Захвату Византии крестоносцами посвящено огромное количество исследований. В книгах, статьях, комментариях к документам выдвинуты самые разнообразные версии относительно причин изменения направления четвертого крестового похода. История этой крестоносной экспедиции в целом и ее отдельные эпизоды не раз служили предметом жаркой полемики историков. Трудно даже представить себе, сколько труда вложено исследователями, начиная с 60-х годов прошлого века, в разрешение запутанного вопроса об обстоятельствах перемены курса крестоносцами, сколько усилий затрачено на то, чтобы разъяснить перипетии четвертого крестового похода. Ученые собрали и изучили огромный фактический материал источников на латинском, греческом, старофранцузском, армянском, русском и других языках. Им удалось заполнить много белых пятен в истории четвертого похода. Крупная заслуга в этом отношении, наряду с западноевропейскими историками (П. Риан, Н. де Вайи, Г. Ганото, К. Климке, Л. Штрейт, Ж. Тессье, В. Норден, Э. Герланд и др.), принадлежит русским историкам, особенно византинистам В. Г. Васильевскому и Ф. И. Успенскому, которые наметили правильный путь для уяснения многих важных моментов в развитии событий 1202—1204 гг.

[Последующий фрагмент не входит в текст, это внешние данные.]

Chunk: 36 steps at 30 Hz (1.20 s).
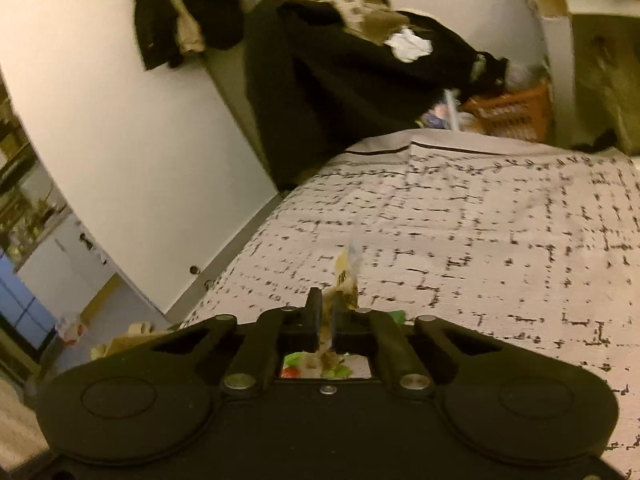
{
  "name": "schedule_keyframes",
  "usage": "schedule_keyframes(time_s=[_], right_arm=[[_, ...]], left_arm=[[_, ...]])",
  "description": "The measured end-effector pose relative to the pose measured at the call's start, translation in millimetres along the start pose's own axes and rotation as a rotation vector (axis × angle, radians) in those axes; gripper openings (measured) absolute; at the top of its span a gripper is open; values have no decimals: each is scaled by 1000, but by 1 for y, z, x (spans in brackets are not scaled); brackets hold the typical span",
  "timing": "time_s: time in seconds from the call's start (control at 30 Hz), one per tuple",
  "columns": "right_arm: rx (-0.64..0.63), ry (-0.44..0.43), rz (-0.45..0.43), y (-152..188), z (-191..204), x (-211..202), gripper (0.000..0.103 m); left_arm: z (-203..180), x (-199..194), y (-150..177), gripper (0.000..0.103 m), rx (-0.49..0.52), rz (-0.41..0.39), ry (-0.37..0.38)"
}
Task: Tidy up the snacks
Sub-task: 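Carry the orange packet and peanut bag over the box and release both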
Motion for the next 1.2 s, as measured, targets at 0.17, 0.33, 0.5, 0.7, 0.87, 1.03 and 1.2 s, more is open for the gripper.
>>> schedule_keyframes(time_s=[0.17, 0.33, 0.5, 0.7, 0.87, 1.03, 1.2], right_arm=[[-1, -50, -6, 0, 14, -5, 1], [-13, -110, -14, 0, 38, -7, 1], [-45, -163, -30, -1, 63, -14, 1], [-92, -205, -56, 1, 91, -24, 0], [-113, -231, -69, 4, 111, -27, 0], [-124, -258, -67, 10, 124, -23, 0], [-118, -307, -67, 18, 141, -16, 0]], left_arm=[[15, -13, -18, 47, -1, -34, -4], [35, -20, -28, 47, -9, -47, -34], [56, -22, -32, 47, -11, -41, -73], [76, -19, -23, 47, -22, -14, -102], [90, -16, -12, 47, -48, 7, -127], [99, -9, -3, 49, -57, 27, -145], [108, -1, 8, 55, -52, 70, -164]])
Point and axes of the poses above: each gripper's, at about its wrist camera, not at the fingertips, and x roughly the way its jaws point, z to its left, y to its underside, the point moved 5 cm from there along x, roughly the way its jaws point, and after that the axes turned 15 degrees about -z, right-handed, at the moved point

Следует, однако, иметь в виду, что на всех без исключения работах буржуазных историков лежит отпечаток большей или меньшей тенденциозности в освещении событий. За чисто научными, казалось бы, спорами ученых скрывались определенные идеологические и политические (осознанные либо неосознанные) интересы тех или иных общественных групп. Не вдаваясь в длинную историю полемики о четвертом крестовом походе, в которой порой высказывались и крайне скептические взгляды[56], ограничимся в качестве иллюстрации несколькими примерами они довольно показательны.

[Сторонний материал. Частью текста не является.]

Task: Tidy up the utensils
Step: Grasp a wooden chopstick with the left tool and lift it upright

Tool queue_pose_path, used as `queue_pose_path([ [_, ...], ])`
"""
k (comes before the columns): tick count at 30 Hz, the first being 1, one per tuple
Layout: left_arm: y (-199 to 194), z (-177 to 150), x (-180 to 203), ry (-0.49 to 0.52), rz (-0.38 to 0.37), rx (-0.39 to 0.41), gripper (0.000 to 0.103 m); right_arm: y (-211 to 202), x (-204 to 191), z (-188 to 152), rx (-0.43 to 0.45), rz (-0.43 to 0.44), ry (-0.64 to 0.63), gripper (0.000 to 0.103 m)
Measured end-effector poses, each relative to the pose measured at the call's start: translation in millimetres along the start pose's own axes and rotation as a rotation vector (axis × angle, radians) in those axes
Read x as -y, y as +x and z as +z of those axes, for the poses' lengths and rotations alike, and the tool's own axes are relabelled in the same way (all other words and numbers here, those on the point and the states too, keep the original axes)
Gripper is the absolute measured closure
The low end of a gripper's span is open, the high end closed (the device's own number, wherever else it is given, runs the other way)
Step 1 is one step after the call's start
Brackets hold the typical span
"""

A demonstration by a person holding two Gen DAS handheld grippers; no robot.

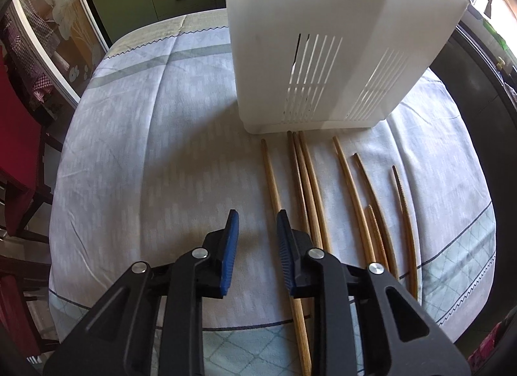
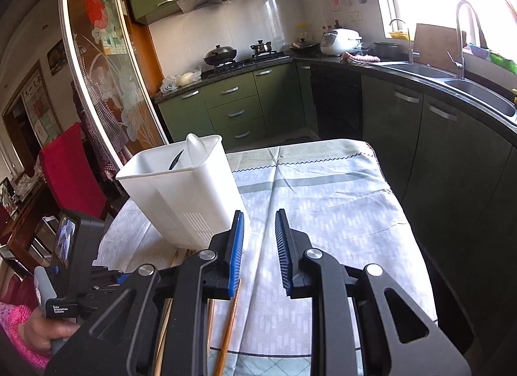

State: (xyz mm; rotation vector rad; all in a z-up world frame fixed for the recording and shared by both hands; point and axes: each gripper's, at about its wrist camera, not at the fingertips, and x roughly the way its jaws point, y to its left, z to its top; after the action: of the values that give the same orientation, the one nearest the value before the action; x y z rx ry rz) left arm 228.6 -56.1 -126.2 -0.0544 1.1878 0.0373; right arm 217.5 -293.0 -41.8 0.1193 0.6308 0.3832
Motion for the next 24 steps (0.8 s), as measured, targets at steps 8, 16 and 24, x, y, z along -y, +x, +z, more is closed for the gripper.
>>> queue_pose_path([
  [8,10,2,5,-0.029,-0.015,-0.043,0.079,-6,0,3,-0.006,0.019,0.0,0.082],
  [16,11,0,14,-0.016,-0.024,-0.053,0.096,0,-4,-1,-0.082,0.022,-0.033,0.071],
  [24,-20,-10,-11,-0.028,-0.03,0.064,0.097,49,-15,-24,-0.311,-0.006,-0.09,0.064],
])
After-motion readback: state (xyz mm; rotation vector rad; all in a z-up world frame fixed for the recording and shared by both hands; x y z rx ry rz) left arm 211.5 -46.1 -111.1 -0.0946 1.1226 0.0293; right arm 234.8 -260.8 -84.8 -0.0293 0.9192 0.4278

В середине 70-х годов прошлого века французский ученый П. Риан в книге «Иннокентий III, Филипп Швабский и Бонифаций Монферратский»[57] в объяснение истории захвата Византии крестоносцами выдвинул теорию «германской интриги». Сущность ее заключалась в том, что все решающие события четвертого крестового похода, отклонявшие его участников от первоначальной цели, были объявлены плодом германского вмешательства. Опираясь на свидетельства некоторых летописцев и на другие документы, основным виновником поворота крестоносцев на Константинополь Риан признавал германского короля Филиппа Швабского (сына Барбароссы); по мысли ученого, этот представитель Гогенштауфенов намеревался добиться отклонения крестового похода от его прямой цели для того, чтобы нанести удар престижу папства — врага Германской империи — и тем самым укрепить положение последней.
Это была довольно односторонняя теория, отражавшая рост националистических настроений, которые захлестнули после франко-прусской войны 1870—1871 гг. французскую (равно, как и немецкую) историческую литературу: отсюда вытекало стремление Риана «обвинить» Германию в перемене направления четвертого крестового похода и в захвате Константинополя. Ярко националистическая окраска теории «германской интриги» сочеталась у Риана еще с одной тенденцией. Он всячески старался обелить папу Иннокентия III, подчеркнуть якобы отрицательное отношение главы католической церкви к походу крестоносцев на Константинополь. Эту сторону взглядов Риана также нетрудно понять, если учесть, что он был усердным католиком, к тому же аристократом, а, как известно, в дворянско-аристократических кругах Франции после разгрома версальцами Парижской коммуны усилилась тяга к сближению с Ватиканом.